- **Exercise**:
Scan the material for the word "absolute" and copy each line where it occurs.
*** Begin section ***
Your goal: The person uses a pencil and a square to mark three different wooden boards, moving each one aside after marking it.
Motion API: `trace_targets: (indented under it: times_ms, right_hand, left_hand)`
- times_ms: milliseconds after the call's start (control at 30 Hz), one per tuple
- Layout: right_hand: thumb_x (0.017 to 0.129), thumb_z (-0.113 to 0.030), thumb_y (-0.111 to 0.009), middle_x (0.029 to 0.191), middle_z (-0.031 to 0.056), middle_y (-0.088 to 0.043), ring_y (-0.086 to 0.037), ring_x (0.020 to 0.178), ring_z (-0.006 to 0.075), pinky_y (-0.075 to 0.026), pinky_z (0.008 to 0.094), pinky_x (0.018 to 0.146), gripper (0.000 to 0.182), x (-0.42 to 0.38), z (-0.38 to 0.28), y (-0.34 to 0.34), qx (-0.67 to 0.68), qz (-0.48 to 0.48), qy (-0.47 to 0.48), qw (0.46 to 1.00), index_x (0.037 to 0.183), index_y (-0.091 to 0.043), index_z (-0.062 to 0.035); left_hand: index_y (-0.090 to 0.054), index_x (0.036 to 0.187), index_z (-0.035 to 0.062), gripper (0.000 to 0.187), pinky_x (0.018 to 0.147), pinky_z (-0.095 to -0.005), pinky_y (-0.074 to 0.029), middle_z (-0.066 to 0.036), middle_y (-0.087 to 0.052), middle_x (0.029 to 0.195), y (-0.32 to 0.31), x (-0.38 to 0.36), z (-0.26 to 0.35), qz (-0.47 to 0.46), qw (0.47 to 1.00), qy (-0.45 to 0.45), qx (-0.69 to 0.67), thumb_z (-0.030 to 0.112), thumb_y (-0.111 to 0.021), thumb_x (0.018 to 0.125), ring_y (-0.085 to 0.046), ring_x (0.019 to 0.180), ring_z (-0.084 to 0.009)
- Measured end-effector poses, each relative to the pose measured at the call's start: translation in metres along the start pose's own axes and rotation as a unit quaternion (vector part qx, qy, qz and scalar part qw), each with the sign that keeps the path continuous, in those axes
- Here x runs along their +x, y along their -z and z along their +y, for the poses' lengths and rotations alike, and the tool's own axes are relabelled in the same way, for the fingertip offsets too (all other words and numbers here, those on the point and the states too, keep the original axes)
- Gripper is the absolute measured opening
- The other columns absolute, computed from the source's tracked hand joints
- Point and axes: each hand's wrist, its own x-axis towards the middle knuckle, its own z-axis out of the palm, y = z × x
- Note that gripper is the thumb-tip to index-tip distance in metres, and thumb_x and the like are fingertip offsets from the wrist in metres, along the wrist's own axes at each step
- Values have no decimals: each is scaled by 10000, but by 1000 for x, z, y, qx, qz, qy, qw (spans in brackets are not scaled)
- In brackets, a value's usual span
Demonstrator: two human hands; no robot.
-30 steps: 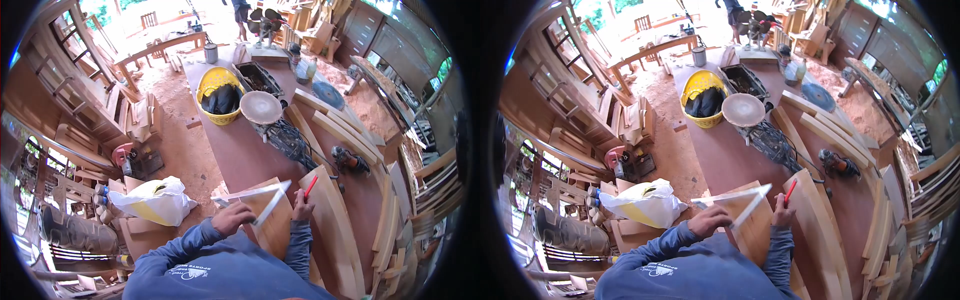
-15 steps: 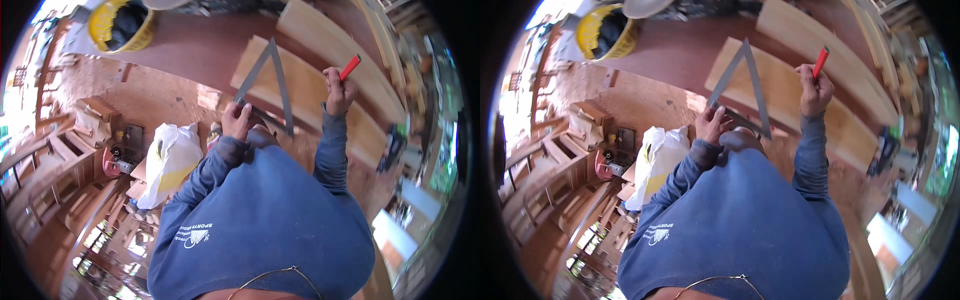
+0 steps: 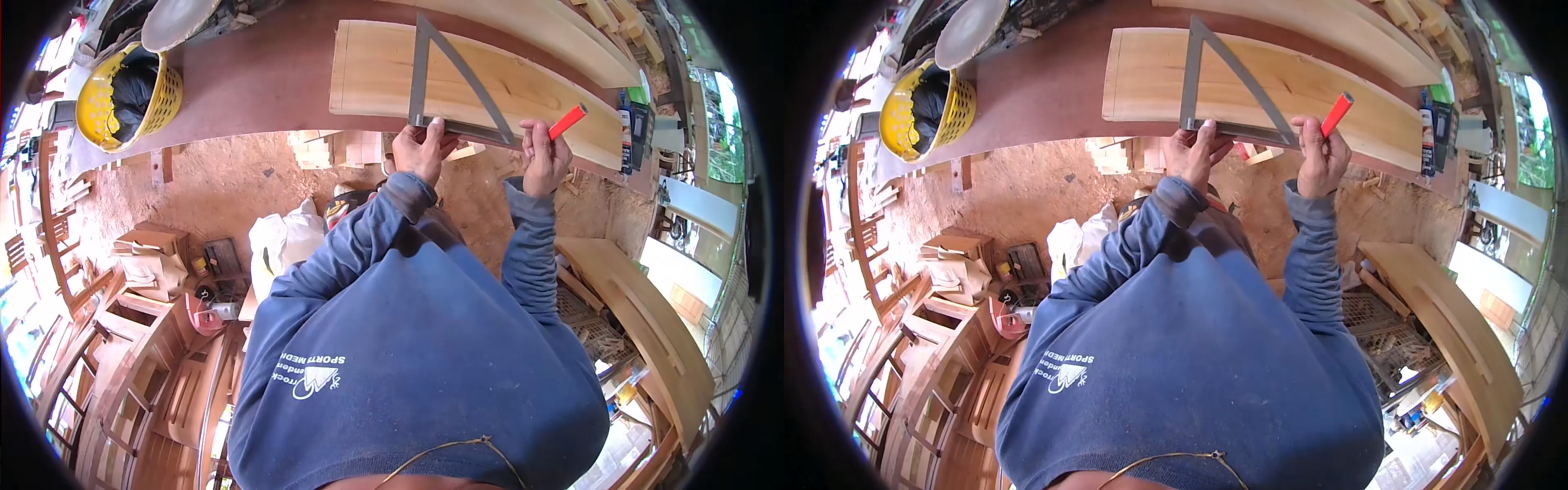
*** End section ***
- **Task solution**:
- Gripper is the absolute measured opening
- The other columns absolute, computed from the source's tracked hand joints

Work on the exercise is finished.